GOAL OF THE EXERCISE:
Reproduce every line below exactly as written; do not include the images.

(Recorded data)
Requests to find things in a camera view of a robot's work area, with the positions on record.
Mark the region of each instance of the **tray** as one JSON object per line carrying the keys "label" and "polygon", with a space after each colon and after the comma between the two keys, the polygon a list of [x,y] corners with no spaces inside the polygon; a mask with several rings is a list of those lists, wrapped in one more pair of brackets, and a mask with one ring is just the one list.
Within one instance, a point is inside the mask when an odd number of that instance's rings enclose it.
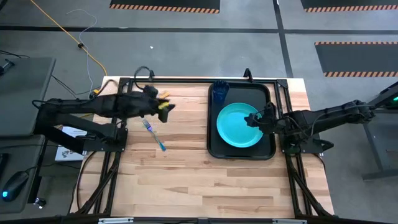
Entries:
{"label": "tray", "polygon": [[217,131],[217,117],[220,111],[231,103],[247,103],[258,111],[263,110],[271,101],[268,88],[260,83],[229,82],[229,91],[224,104],[213,103],[213,85],[208,94],[207,150],[220,159],[267,160],[275,154],[275,135],[263,135],[259,142],[251,147],[238,148],[226,143]]}

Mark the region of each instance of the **butcher block table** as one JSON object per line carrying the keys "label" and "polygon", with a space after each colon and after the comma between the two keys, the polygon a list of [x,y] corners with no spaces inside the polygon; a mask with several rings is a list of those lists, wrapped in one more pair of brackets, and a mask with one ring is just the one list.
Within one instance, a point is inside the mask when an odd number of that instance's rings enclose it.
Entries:
{"label": "butcher block table", "polygon": [[[119,78],[105,77],[103,82],[108,79],[118,82]],[[246,82],[243,79],[237,78],[237,81]],[[290,78],[287,81],[293,110],[309,110],[304,80]],[[285,156],[280,151],[278,139],[275,156],[267,161],[216,159],[206,148],[210,83],[154,81],[153,85],[159,93],[168,91],[168,99],[176,104],[167,123],[161,123],[157,115],[145,117],[167,150],[160,149],[141,118],[127,120],[129,136],[126,150],[121,154],[113,217],[294,217]],[[273,85],[266,86],[276,105]],[[117,89],[110,83],[102,94],[116,93]],[[280,94],[286,113],[282,89]],[[94,121],[109,123],[110,119],[95,116]],[[84,169],[80,184],[81,204],[98,185],[103,157],[104,153],[96,153]],[[302,159],[308,188],[326,211],[333,213],[322,163],[312,154],[302,154]],[[305,211],[302,192],[297,188],[300,209]],[[108,188],[104,191],[101,211],[107,194]],[[71,207],[71,212],[74,211],[75,202]]]}

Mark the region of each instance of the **floor mat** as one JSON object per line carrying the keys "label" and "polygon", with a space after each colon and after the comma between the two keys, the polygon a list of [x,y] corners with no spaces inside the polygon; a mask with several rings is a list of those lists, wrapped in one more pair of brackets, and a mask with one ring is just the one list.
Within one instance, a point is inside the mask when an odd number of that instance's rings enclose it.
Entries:
{"label": "floor mat", "polygon": [[316,42],[326,77],[398,77],[398,42]]}
{"label": "floor mat", "polygon": [[220,12],[220,0],[112,0],[111,9],[136,9],[148,11]]}
{"label": "floor mat", "polygon": [[306,12],[341,12],[397,9],[398,0],[301,0]]}

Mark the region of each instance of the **paper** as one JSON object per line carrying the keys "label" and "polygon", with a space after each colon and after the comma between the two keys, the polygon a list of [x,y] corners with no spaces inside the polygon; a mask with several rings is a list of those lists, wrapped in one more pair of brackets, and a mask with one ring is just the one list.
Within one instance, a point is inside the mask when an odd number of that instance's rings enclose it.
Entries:
{"label": "paper", "polygon": [[[82,131],[80,129],[71,128],[71,127],[63,127],[62,131],[72,137],[76,136],[85,136],[87,134],[86,131]],[[59,146],[57,149],[57,154],[55,155],[55,161],[57,162],[66,162],[66,161],[82,161],[86,151],[83,151],[83,155],[73,152],[63,146]]]}

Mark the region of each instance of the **teal plate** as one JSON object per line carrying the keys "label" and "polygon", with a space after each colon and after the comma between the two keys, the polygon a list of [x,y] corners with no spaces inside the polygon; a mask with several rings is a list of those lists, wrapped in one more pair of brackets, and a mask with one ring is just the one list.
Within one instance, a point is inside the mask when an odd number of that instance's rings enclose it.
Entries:
{"label": "teal plate", "polygon": [[244,117],[257,110],[245,103],[232,103],[224,107],[217,117],[217,130],[221,138],[235,147],[250,147],[260,141],[263,133],[249,127]]}

RESULT FOR THIS EXERCISE:
Requests to find things in a camera view of a robot's work area, with the positions on record.
Mark the region of each instance of the **tray** as one JSON object per line carrying the keys "label" and "polygon", with a space after each colon and after the comma between the two keys, the polygon a list of [x,y] corners with no spaces inside the polygon; a mask with several rings is a list of those lists, wrapped in one more pair of brackets, and a mask with one ring is just the one list.
Within one instance, a point is inside the mask when an odd number of that instance's rings enclose it.
Entries:
{"label": "tray", "polygon": [[217,131],[217,117],[220,111],[231,103],[247,103],[258,111],[263,110],[271,101],[268,88],[260,83],[229,82],[229,91],[224,104],[213,103],[213,85],[208,94],[207,150],[220,159],[267,160],[275,154],[275,135],[263,135],[259,142],[251,147],[238,148],[226,143]]}

Mark the region of each instance of the **butcher block table** as one JSON object per line carrying the keys "label" and "polygon", with a space after each colon and after the comma between the two keys, the polygon a list of [x,y] corners with no spaces inside the polygon; a mask with several rings is a list of those lists, wrapped in one more pair of brackets, and a mask with one ring is just the one list.
Within one instance, a point is inside the mask when an odd number of that instance's rings enclose it.
Entries:
{"label": "butcher block table", "polygon": [[[119,78],[105,77],[103,82],[108,79],[118,82]],[[246,82],[243,79],[237,78],[237,81]],[[290,78],[287,81],[293,110],[309,110],[304,80]],[[285,156],[280,151],[278,139],[275,156],[267,161],[216,159],[206,148],[210,83],[154,81],[153,85],[159,93],[168,91],[168,99],[176,104],[167,123],[161,123],[157,115],[145,117],[167,150],[160,149],[141,118],[127,120],[129,136],[126,150],[121,154],[113,217],[294,217]],[[273,85],[266,86],[276,105]],[[117,89],[110,83],[102,94],[116,93]],[[280,94],[286,113],[282,89]],[[94,121],[109,123],[110,119],[95,116]],[[84,169],[80,184],[81,204],[98,185],[103,157],[104,153],[96,153]],[[302,159],[308,188],[326,211],[333,213],[322,163],[312,154],[302,154]],[[305,211],[302,192],[297,188],[300,209]],[[108,188],[104,191],[101,211],[107,194]],[[71,207],[71,212],[74,211],[75,202]]]}

Mark the region of each instance of the **floor mat** as one JSON object per line carrying the keys "label" and "polygon", with a space after each colon and after the comma between the two keys, the polygon a list of [x,y] corners with no spaces inside the polygon; a mask with several rings is a list of those lists, wrapped in one more pair of brackets, and a mask with one ring is just the one list.
Within one instance, a point is inside the mask when an odd number of that instance's rings enclose it.
Entries:
{"label": "floor mat", "polygon": [[316,42],[326,77],[398,77],[398,42]]}
{"label": "floor mat", "polygon": [[220,12],[220,0],[112,0],[111,9],[136,9],[148,11]]}
{"label": "floor mat", "polygon": [[306,12],[341,12],[397,9],[398,0],[301,0]]}

Mark the region of each instance of the **paper** as one JSON object per line carrying the keys "label" and "polygon", with a space after each colon and after the comma between the two keys, the polygon a list of [x,y] corners with no spaces inside the polygon; a mask with several rings is a list of those lists, wrapped in one more pair of brackets, and a mask with one ring is just the one list.
Within one instance, a point is inside the mask when an odd number of that instance's rings enclose it.
Entries:
{"label": "paper", "polygon": [[[82,131],[80,129],[71,128],[71,127],[63,127],[62,131],[72,137],[76,136],[85,136],[87,134],[86,131]],[[59,146],[57,149],[57,154],[55,155],[55,161],[57,162],[66,162],[66,161],[82,161],[86,151],[83,151],[83,155],[73,152],[63,146]]]}

Mark the region of each instance of the **teal plate** as one JSON object per line carrying the keys "label" and "polygon", with a space after each colon and after the comma between the two keys, the polygon a list of [x,y] corners with no spaces inside the polygon; a mask with several rings is a list of those lists, wrapped in one more pair of brackets, and a mask with one ring is just the one list.
Within one instance, a point is inside the mask when an odd number of that instance's rings enclose it.
Entries:
{"label": "teal plate", "polygon": [[244,117],[257,110],[245,103],[232,103],[224,107],[217,117],[217,130],[221,138],[235,147],[250,147],[260,141],[263,133],[249,127]]}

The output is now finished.